API Key Incident Report (May 2022)
On May 11, we found that ReadMe API tokens were embedded in project login pages. After diagnosing the underlying issue, we released a fix later that day. On May 24, a security researcher noticed the login pages' content had been cached on the Internet Archive and was able to find the exposed tokens and verify that they were still valid. We opened a follow-on incident immediately and began triage and mitigation work. We chose to invalidate and rotate all ReadMe tokens (API keys) as soon as possible, which was performed on May 31.
Please know that we are taking this incident very seriously. Your trust in ReadMe means everything to us, and our support team is available to help answer any questions you have regarding this incident or the resulting token rotation.
Impact
The initial leak was caused by a misapplication of a piece of our middleware stack intended to cull sensitive information (including these tokens) from our response data. This bug was introduced in November when we refactored the login page for ReadMe hubs, and affected all public projects while it was live.
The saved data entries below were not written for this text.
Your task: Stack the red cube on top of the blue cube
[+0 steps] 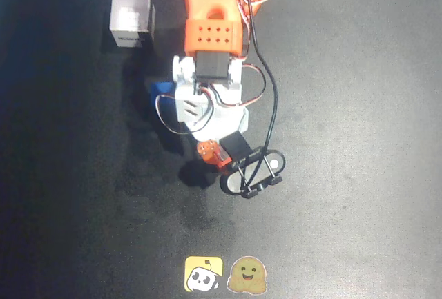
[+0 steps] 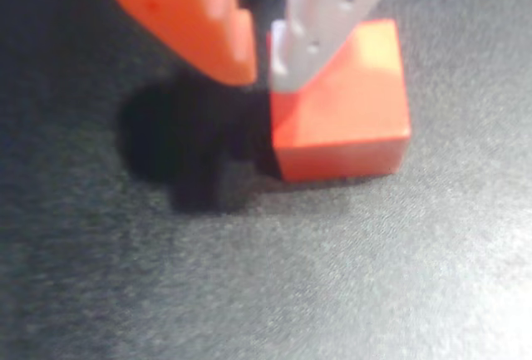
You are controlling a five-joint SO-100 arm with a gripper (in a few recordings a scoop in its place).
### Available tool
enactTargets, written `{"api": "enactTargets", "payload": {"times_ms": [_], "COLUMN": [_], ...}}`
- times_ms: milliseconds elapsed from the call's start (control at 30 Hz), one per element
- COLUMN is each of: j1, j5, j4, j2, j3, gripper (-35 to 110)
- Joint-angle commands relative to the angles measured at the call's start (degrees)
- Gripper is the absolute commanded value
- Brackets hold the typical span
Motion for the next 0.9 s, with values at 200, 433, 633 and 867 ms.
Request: {"api": "enactTargets", "payload": {"times_ms": [200, 433, 633, 867], "j1": [-0.62, -0.88, -1.14, -1.58], "j5": [0.88, 2.99, 3.78, 5.27], "j4": [-4.39, -6.94, -6.06, -5.62], "j2": [-0.35, 3.43, 6.86, 7.47], "j3": [2.29, 7.82, 10.02, 10.72], "gripper": [0, 0, 0, 0]}}
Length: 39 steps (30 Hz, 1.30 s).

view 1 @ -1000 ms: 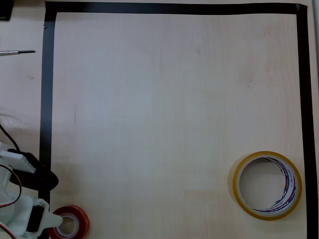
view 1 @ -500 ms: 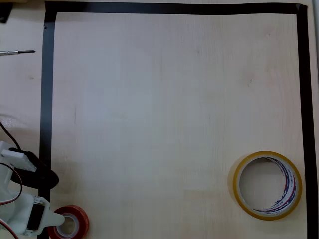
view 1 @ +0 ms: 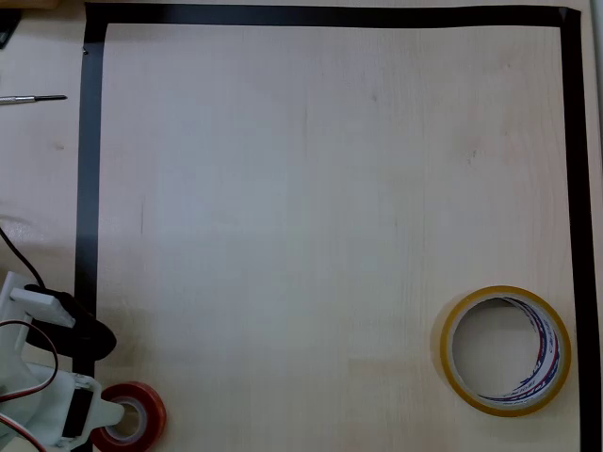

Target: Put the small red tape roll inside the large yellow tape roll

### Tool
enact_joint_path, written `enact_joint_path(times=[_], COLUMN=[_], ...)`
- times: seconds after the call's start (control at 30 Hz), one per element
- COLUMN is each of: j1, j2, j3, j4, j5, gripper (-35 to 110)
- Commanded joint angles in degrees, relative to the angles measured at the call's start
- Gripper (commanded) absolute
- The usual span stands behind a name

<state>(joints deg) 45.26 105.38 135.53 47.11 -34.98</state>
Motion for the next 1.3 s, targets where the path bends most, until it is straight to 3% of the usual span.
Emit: enact_joint_path(times=[0.0,0.07,0.5,0.77,1.27], j1=[0.53,0.53,-0.62,-8.61,-22.50], j2=[0.79,0.44,5.80,23.12,12.48], j3=[-3.52,-3.78,-0.53,-0.53,-11.34], j4=[0.09,0.18,-0.26,9.84,6.68], j5=[0.35,0.53,0.18,0.70,6.15], gripper=[6,0,0,0,0])
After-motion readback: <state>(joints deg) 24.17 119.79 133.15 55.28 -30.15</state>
Further exacerbating the issue, some of these pages were cached by web crawlers such as the Internet Archive, limiting our ability to control the leak, a factor in our decision to rotate all tokens. While we have not found any evidence of malicious activity to date, a bad actor could surface a token from a web crawler's cache and use it to access and manipulate a project to their own ends.
Response
We have released multiple fixes and improvements to reinforce the security of these tokens on our platform. After assessing the potential impact of these incidents, we concluded that the best path forward was to revoke and replace all ReadMe tokens that existed during the period that the application was vulnerable. For help updating API keys where they're being used on your end, we've put together a few FAQs here.
While we're aware of the inconvenience — and are deeply sorry for any frustration we've caused — we determined it was a necessary step to avoid exposure of our users’ data. Again, our support team is available to help answer any questions, and we greatly appreciate your understanding as we work to address this incident.
What we’ve done to mitigate this issue:
- Patched our safelisting middleware logic to stem the underlying leak.
- Revoked all tokens generated prior to the underlying fix.
- Disallowed web crawlers on all administrative pages.
- Refactored our token management system to add prefixing and “last-used” tracking.
How we plan to prevent similar incidents in the future:
- Enhancements to our security scanning infrastructure.
- Improved source tracking for ReadMe audit logs.
- Increased investment in security resources.
- Additional token scopes + permissioning options.
- Joining GitHub’s security scanning project.